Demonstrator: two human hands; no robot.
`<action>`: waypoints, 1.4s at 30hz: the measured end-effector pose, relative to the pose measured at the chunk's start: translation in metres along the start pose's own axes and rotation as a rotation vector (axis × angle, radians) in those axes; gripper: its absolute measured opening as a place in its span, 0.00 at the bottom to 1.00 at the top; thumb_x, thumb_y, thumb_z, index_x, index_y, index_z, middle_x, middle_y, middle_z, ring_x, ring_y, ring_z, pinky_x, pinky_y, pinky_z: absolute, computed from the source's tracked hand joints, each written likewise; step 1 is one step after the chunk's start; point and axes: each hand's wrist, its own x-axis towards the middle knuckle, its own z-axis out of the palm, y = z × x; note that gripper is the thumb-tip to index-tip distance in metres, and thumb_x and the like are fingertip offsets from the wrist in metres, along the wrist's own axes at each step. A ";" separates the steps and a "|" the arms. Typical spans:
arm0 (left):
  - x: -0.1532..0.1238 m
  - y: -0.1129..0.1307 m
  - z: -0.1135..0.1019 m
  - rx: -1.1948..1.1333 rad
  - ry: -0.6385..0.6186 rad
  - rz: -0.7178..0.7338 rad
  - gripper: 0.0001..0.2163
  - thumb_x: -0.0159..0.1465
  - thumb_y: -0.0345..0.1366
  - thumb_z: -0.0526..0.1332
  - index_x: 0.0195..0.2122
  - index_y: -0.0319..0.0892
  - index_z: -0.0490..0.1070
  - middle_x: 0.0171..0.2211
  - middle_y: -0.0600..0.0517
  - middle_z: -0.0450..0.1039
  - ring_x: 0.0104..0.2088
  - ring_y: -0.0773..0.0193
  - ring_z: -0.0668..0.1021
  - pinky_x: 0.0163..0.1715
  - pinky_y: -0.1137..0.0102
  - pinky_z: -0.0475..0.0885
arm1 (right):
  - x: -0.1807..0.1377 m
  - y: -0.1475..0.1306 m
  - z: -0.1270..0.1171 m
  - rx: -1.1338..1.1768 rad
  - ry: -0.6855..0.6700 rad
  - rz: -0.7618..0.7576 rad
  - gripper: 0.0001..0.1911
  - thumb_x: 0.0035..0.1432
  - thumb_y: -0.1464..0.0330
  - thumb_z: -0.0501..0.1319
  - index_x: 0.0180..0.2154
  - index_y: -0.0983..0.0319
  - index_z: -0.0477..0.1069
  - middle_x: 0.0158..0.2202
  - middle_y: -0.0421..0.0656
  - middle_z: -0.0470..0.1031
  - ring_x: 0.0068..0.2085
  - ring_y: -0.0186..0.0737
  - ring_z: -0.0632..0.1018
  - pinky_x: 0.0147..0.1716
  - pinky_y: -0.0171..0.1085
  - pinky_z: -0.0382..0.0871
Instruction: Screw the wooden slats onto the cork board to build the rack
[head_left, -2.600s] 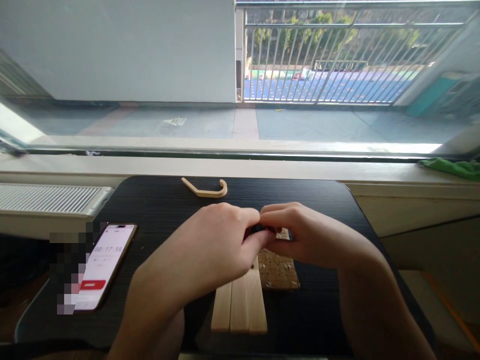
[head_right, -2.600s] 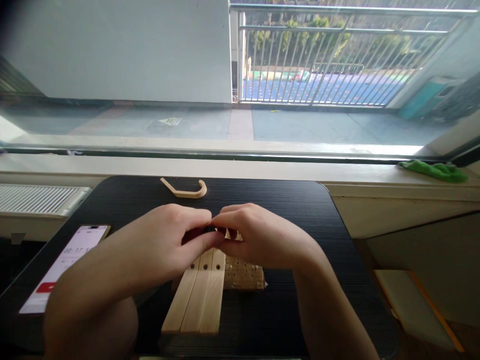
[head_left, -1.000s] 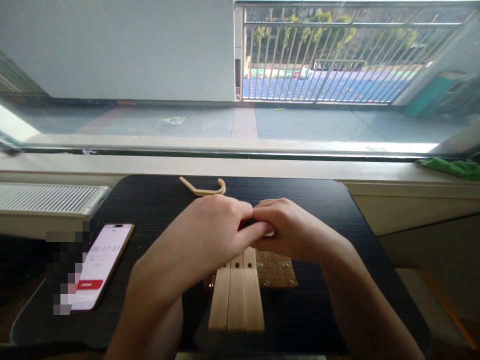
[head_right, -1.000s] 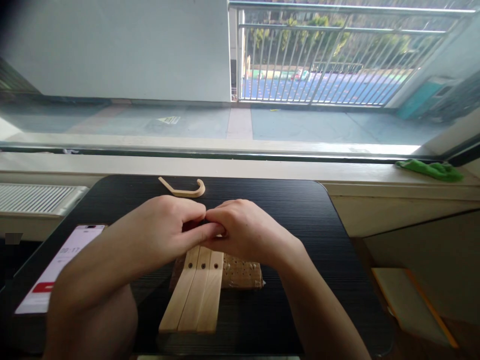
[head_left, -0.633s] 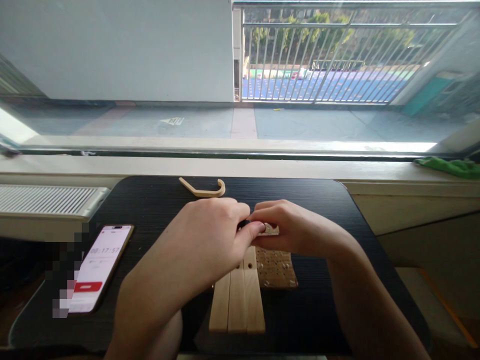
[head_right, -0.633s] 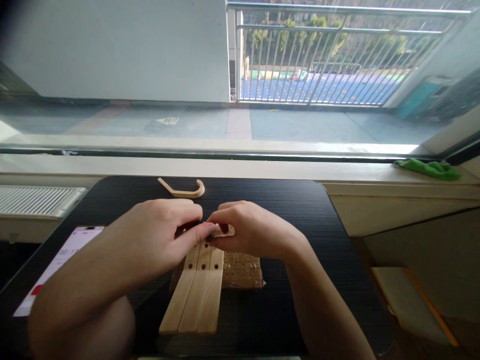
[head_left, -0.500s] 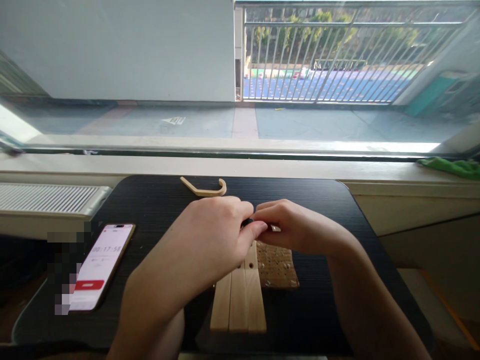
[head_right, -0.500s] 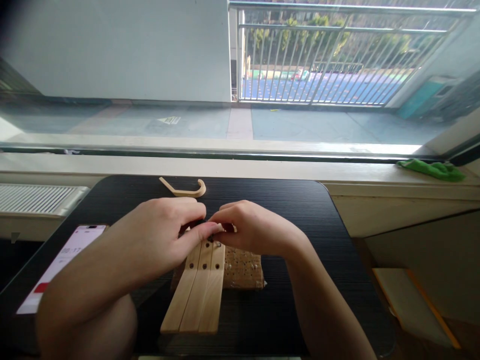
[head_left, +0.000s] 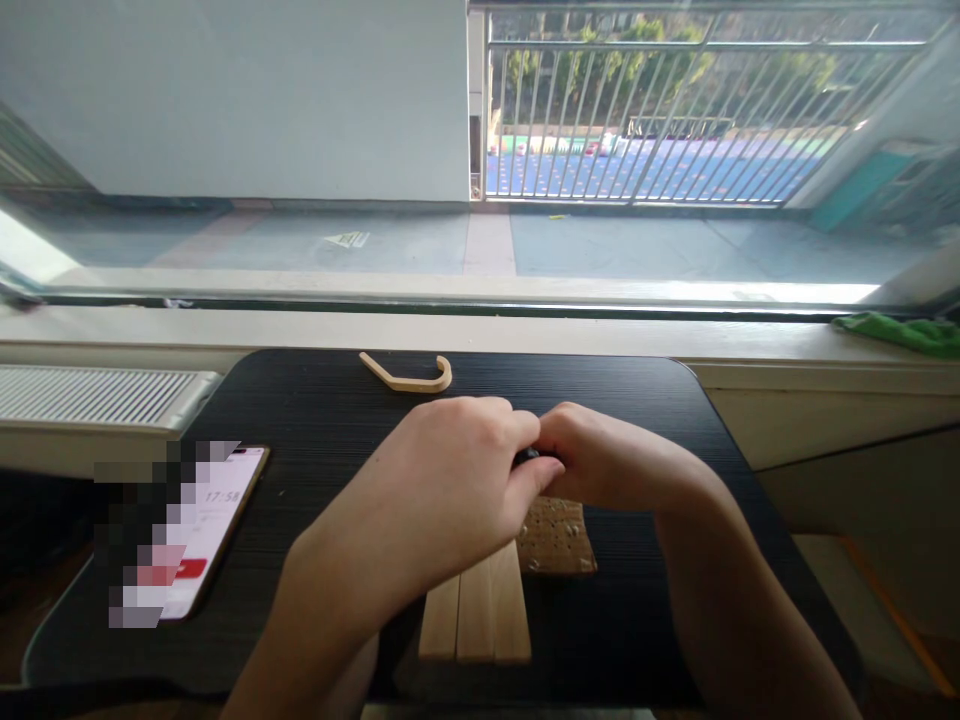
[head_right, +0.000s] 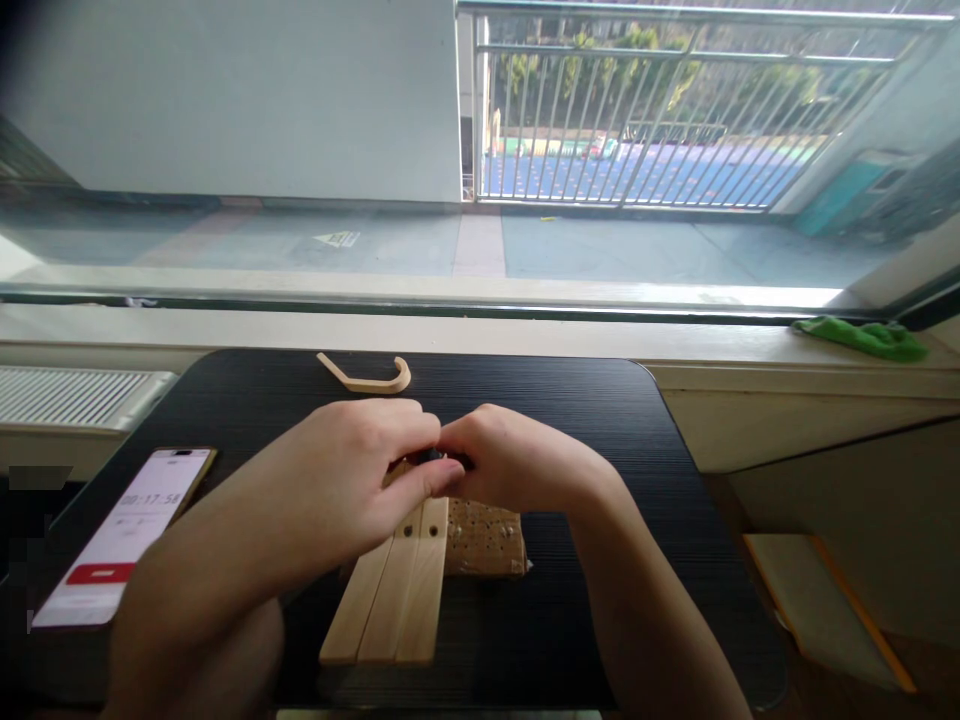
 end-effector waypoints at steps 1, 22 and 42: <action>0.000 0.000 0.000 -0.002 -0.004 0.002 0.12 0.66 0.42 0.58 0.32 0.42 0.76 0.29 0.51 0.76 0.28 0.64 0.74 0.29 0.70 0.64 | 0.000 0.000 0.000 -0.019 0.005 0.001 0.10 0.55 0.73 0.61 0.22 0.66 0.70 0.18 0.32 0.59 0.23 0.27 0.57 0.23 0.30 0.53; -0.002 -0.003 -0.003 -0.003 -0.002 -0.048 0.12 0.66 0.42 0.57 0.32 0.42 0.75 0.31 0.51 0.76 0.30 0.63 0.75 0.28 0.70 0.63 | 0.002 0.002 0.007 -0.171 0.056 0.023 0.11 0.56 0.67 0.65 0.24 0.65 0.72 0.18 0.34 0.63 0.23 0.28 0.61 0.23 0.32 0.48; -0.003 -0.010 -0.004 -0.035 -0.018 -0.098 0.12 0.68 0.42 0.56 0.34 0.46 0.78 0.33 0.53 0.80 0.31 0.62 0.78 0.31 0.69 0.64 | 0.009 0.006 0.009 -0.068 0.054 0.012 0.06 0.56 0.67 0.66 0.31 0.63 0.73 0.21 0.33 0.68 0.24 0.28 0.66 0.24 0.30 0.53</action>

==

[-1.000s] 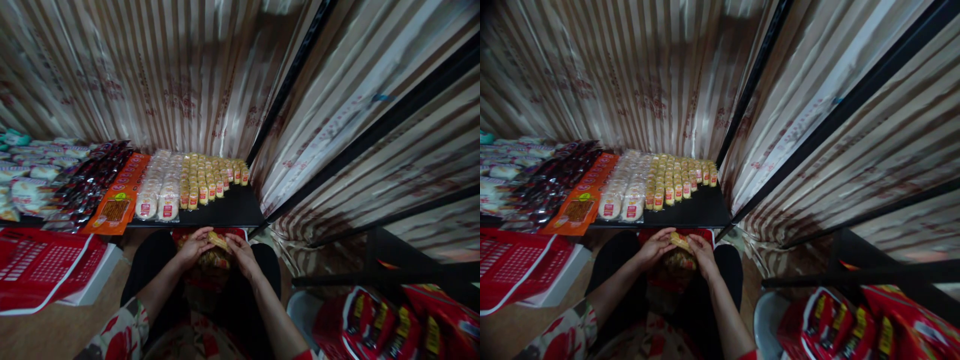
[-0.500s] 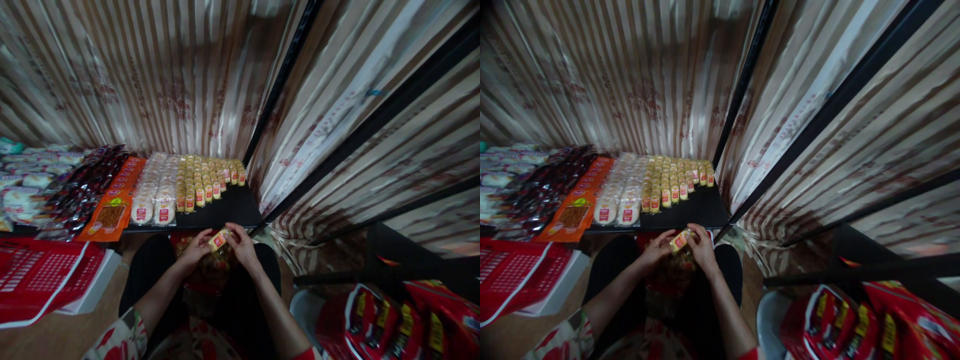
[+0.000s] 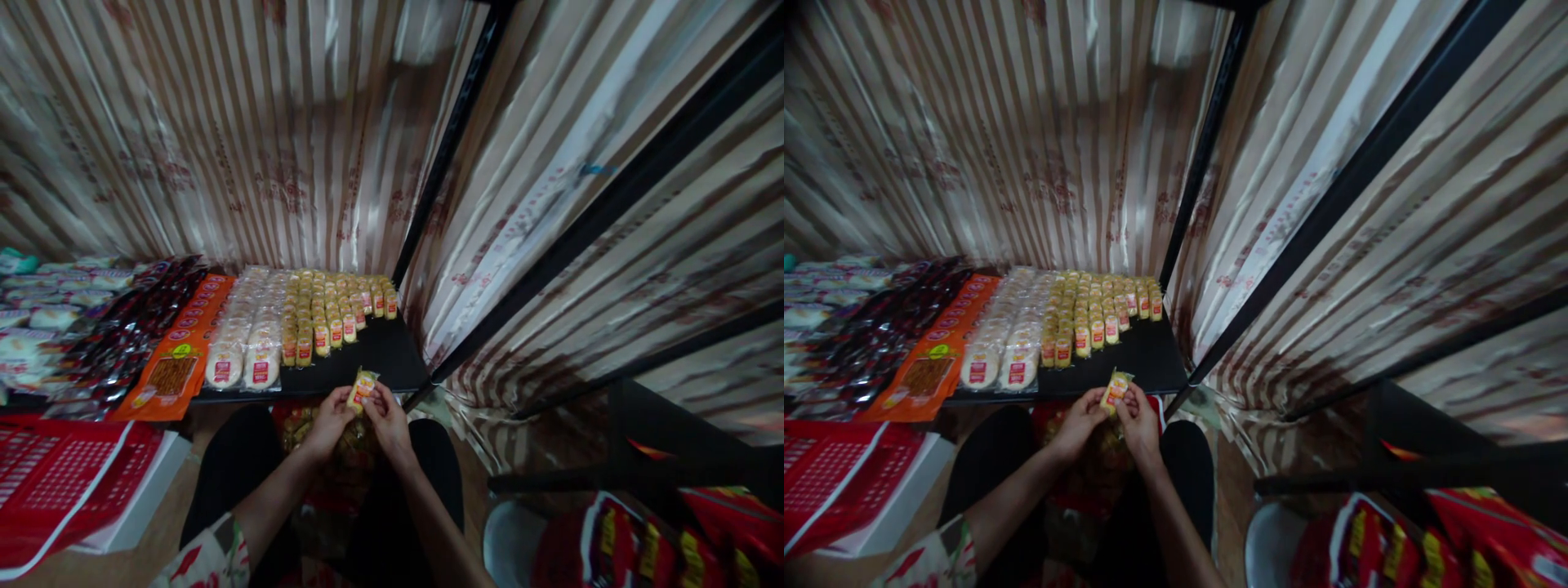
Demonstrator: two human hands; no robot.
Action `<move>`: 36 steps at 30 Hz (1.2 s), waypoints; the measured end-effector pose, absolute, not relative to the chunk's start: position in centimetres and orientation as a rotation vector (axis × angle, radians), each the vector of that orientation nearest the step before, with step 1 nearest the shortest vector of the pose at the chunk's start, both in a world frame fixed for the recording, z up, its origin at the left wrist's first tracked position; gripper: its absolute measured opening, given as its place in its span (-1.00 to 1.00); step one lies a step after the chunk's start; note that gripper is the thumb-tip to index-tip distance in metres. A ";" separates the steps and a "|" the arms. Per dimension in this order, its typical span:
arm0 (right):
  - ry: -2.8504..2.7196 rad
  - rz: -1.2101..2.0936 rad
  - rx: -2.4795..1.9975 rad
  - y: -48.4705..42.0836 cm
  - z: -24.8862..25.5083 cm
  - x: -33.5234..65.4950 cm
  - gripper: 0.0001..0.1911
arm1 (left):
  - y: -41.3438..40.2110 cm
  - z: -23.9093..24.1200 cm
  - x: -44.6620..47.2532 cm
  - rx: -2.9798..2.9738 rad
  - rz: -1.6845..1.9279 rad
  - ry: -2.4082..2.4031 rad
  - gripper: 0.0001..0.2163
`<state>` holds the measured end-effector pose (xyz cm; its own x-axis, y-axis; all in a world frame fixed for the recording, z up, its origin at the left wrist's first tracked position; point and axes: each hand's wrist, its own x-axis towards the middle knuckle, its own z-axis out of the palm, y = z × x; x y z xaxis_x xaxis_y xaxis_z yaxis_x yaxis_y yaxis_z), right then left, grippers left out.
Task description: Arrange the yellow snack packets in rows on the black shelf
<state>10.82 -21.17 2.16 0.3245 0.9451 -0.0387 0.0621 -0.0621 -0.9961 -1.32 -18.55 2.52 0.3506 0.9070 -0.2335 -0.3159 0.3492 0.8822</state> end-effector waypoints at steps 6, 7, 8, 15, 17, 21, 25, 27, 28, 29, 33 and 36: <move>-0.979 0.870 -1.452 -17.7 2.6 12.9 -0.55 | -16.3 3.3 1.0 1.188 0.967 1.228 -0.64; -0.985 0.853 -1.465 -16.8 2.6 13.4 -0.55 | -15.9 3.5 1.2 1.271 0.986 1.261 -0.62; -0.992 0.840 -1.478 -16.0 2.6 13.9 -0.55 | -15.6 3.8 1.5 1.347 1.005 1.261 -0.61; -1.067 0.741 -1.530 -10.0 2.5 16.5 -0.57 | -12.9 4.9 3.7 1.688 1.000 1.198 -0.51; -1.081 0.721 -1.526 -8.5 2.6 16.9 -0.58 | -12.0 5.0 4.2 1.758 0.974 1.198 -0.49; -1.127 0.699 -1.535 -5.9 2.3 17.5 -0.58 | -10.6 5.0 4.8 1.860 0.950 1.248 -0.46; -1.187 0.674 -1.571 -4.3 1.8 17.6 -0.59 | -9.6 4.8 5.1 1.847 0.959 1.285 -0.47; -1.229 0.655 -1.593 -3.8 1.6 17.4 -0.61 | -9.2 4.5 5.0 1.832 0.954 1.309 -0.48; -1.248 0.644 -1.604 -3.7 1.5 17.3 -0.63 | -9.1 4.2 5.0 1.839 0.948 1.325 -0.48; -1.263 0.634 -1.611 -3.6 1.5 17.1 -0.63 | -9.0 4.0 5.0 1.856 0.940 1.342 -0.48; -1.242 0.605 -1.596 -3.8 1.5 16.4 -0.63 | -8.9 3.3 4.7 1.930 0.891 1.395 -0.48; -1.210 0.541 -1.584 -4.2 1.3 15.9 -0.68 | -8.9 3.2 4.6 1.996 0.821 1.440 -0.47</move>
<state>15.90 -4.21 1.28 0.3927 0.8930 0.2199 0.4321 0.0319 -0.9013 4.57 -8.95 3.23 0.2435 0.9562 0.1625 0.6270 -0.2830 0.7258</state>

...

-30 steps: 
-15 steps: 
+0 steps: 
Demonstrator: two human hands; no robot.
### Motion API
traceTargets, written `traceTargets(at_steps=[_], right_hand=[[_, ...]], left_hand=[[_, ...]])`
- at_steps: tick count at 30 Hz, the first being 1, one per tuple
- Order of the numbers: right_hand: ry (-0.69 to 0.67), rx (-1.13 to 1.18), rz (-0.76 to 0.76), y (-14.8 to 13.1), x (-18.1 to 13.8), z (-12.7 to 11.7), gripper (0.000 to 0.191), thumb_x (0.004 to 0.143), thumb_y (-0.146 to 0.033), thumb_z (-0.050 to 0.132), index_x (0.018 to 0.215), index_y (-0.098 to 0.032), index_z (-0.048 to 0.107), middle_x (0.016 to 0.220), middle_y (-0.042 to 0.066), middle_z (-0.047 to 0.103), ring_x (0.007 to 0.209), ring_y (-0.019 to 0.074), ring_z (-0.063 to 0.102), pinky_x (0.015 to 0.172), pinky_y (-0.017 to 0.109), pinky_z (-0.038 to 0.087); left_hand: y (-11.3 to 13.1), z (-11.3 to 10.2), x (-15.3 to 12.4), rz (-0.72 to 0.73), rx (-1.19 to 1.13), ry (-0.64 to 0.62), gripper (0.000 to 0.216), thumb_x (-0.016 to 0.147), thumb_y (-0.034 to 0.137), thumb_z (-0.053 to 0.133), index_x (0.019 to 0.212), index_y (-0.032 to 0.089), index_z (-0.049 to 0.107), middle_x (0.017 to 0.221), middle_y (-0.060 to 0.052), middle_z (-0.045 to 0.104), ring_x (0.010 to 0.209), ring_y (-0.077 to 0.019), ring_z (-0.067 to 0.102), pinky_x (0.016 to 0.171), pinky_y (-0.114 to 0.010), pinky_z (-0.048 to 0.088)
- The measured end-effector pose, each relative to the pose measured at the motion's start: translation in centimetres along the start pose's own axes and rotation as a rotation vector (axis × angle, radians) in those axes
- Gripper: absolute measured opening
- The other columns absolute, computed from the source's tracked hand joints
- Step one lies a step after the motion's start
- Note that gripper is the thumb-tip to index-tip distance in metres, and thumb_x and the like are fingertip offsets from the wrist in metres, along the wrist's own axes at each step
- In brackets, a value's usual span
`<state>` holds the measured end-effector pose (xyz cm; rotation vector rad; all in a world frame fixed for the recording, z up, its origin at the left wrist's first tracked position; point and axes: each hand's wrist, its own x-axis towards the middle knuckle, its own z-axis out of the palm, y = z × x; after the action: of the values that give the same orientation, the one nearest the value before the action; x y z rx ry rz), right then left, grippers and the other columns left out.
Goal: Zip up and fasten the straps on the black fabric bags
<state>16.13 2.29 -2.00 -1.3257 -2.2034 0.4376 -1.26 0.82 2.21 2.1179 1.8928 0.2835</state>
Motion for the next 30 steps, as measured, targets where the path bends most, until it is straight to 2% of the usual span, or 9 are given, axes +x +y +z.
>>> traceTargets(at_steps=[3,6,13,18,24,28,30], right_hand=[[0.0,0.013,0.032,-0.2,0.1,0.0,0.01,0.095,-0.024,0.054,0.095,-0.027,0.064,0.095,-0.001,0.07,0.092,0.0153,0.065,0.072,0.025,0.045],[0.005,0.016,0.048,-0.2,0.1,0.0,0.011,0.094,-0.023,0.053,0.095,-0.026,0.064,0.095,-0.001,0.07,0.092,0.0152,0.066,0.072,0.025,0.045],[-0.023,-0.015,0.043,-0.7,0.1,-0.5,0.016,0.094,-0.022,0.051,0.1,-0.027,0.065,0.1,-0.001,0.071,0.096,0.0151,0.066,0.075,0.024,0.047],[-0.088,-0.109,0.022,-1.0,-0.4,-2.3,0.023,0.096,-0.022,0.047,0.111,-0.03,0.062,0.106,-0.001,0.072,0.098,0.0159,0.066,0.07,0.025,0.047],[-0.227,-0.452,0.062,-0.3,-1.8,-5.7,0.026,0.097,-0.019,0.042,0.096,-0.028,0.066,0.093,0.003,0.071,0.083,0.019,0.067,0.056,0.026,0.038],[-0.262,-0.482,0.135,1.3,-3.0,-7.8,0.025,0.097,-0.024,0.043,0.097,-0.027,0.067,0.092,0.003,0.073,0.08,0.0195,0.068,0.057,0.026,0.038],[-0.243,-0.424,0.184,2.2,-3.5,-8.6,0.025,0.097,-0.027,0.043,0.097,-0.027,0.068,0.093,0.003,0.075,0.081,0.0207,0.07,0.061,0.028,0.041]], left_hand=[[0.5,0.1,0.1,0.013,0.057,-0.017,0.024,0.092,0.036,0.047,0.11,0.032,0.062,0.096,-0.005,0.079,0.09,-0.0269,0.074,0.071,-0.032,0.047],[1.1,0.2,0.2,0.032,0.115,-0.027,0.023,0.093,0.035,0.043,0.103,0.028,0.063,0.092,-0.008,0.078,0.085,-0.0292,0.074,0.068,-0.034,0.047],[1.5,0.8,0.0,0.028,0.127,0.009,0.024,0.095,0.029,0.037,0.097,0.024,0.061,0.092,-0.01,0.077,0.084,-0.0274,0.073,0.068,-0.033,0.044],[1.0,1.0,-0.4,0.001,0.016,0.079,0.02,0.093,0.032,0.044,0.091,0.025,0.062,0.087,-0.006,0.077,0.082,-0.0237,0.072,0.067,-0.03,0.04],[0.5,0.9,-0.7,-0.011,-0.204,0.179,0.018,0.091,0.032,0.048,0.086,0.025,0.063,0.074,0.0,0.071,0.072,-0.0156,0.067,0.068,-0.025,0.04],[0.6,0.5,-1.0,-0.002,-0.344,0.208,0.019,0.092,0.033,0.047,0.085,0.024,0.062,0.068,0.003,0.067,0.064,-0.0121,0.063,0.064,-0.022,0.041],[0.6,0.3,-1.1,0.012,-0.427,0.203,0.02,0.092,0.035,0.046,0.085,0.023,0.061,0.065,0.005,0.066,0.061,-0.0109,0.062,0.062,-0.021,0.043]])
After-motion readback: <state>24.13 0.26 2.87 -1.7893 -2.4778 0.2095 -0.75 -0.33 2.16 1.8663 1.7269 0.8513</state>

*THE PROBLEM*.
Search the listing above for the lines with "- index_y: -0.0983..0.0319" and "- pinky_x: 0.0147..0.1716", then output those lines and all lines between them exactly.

*ANSWER SPACE*.
  - index_y: -0.0983..0.0319
  - index_z: -0.0477..0.1069
  - middle_x: 0.0158..0.2202
  - middle_y: -0.0421..0.0656
  - middle_z: -0.0470..0.1031
  - ring_x: 0.0068..0.2085
  - ring_y: -0.0186..0.0737
  - ring_z: -0.0632..0.1018
  - pinky_x: 0.0147..0.1716

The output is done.